Find all lines below containing the string "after" and return them.

Data below ::
---*---

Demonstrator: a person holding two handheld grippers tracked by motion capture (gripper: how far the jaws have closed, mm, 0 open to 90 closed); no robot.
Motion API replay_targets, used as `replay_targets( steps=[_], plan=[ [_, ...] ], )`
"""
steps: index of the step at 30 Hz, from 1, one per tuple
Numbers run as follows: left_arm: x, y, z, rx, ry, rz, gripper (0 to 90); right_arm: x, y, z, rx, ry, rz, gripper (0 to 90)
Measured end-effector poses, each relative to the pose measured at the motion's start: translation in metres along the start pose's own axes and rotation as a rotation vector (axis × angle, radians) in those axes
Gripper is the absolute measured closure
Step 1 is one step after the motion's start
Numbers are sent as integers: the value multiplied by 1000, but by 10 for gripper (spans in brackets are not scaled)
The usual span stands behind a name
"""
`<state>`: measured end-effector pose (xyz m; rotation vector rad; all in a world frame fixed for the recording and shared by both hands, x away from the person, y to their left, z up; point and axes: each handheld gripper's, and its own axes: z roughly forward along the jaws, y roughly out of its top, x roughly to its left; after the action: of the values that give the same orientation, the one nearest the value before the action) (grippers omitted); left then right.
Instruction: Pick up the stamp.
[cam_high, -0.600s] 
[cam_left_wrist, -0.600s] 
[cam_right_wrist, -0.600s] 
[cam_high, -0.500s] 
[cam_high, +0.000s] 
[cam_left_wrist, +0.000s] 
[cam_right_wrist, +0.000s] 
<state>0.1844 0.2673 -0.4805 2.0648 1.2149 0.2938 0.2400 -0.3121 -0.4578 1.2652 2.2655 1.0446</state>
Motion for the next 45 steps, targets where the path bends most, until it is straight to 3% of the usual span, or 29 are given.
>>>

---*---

Solved problem ::
Step 1 is one step after the motion's start
`<state>`: measured end-effector pose (xyz m; rotation vector rad; all in a world frame fixed for the recording and shared by both hands, x away from the person, y to their left, z up; point and axes: each handheld gripper's, and its own axes: z roughly forward along the jaws, y roughly out of its top, x roughly to its left; after the action: of the values that give the same orientation, the one nearest the value before the action) (grippers omitted); left then right.

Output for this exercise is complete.